» What is being asked
Copy nothing but the text: reproduce each line of the listing exactly and leave the pictures out.

» Dataset extract
• • •

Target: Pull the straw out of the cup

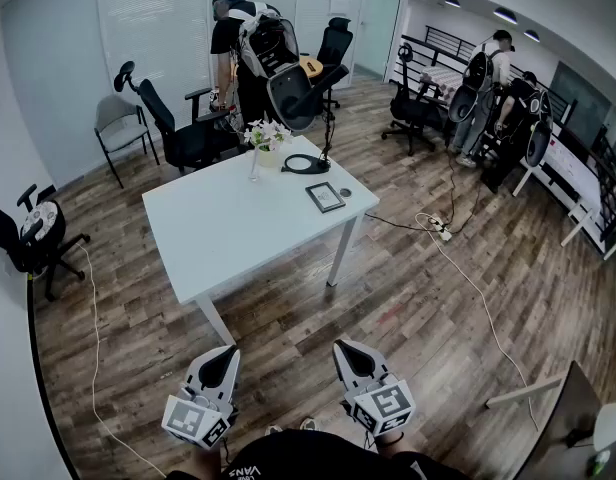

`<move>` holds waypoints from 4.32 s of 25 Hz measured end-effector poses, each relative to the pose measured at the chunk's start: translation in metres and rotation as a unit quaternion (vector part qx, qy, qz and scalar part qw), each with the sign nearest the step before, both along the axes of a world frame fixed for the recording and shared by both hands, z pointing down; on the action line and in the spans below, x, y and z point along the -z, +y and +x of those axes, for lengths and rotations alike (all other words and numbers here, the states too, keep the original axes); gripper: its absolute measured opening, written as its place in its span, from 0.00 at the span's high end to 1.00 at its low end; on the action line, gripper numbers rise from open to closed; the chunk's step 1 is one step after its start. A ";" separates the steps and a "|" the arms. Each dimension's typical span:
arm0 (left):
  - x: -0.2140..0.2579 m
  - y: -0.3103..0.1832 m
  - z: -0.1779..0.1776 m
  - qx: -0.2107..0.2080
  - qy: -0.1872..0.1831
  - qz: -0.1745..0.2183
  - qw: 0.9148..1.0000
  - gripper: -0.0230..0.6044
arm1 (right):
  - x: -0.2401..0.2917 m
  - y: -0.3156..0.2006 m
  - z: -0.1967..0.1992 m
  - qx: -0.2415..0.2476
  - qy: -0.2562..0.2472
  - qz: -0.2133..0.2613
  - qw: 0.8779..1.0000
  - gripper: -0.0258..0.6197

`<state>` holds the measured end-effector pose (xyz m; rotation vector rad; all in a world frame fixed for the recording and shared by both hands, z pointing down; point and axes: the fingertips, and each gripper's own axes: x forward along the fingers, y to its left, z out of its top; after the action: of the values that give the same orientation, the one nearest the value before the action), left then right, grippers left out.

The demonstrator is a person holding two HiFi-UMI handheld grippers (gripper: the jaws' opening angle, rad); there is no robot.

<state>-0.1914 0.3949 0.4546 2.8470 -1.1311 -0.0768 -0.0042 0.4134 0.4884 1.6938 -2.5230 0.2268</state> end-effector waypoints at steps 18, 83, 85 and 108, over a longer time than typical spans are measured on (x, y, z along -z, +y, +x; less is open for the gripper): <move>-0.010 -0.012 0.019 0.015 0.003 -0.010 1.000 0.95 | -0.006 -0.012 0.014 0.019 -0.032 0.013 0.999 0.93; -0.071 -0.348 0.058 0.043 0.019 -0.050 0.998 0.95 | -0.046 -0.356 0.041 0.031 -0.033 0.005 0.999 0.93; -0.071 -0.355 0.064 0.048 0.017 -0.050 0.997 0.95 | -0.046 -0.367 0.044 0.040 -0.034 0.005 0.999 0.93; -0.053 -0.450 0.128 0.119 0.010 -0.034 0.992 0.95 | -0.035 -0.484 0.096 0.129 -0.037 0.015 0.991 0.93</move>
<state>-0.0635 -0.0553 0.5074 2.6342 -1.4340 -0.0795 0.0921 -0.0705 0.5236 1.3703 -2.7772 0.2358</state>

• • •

» Expected answer
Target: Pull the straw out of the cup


`<move>` holds waypoints from 4.32 s of 25 Hz measured end-effector poses, each relative to the pose measured at the chunk's start: translation in metres and rotation as a unit quaternion (vector part qx, qy, qz and scalar part qw), each with the sign nearest the step before, both along the axes of a world frame fixed for the recording and shared by both hands, z pointing down; on the action line and in the spans below, x, y and z point along the -z, +y and +x of those axes, for lengths and rotations alike (all other words and numbers here, the states too, keep the original axes); gripper: its absolute measured opening, written as its place in its span, from 0.00 at the span's high end to 1.00 at its low end; on the action line, gripper numbers rise from open to closed; the chunk's step 1 is one step after its start. A ";" separates the steps and a "|" the arms. Each dimension's typical span:
arm0 (left):
  - x: -0.2140..0.2579 m
  - y: -0.3103..0.1832 m
  - z: -0.1779..0.1776 m
  - qx: -0.2107..0.2080
  - qy: -0.1872..0.1831
  - qz: -0.1745..0.2183
  - qw: 0.9148..1.0000
  - gripper: -0.0230..0.6044
arm1 (right):
  - x: -0.2401..0.2917 m
  - y: -0.3156..0.2006 m
  - z: -0.1967..0.1992 m
  - qx: -0.2415..0.2476
  - qy: -0.2562..0.2472
  - qz: -0.2133..0.2613
  - qw: 0.8779..1.0000
  - gripper: -0.0258..0.6197

`<state>` holds the measured end-effector pose (xyz m; rotation vector rad; all in a world frame fixed for the recording and shared by both hands, z pointing down; point and axes: the fingertips, and each gripper's own axes: x forward along the fingers, y to its left, z out of its top; after the action: of the values that give the same orientation, the one nearest the value before the action), left then right, grippers left out.

The demonstrator is a person holding two HiFi-UMI handheld grippers (gripper: the jaws' opening angle, rad); there is no robot.

<state>-0.1914 0.3949 0.4546 2.8470 -1.1311 -0.0768 -0.0042 0.4134 0.4884 1.6938 -2.5230 0.2268</state> end-effector waypoints at steps 18, 83, 85 and 108, over a longer time than typical spans are measured on (x, y, z along -z, +y, +x; less is open for the gripper): <move>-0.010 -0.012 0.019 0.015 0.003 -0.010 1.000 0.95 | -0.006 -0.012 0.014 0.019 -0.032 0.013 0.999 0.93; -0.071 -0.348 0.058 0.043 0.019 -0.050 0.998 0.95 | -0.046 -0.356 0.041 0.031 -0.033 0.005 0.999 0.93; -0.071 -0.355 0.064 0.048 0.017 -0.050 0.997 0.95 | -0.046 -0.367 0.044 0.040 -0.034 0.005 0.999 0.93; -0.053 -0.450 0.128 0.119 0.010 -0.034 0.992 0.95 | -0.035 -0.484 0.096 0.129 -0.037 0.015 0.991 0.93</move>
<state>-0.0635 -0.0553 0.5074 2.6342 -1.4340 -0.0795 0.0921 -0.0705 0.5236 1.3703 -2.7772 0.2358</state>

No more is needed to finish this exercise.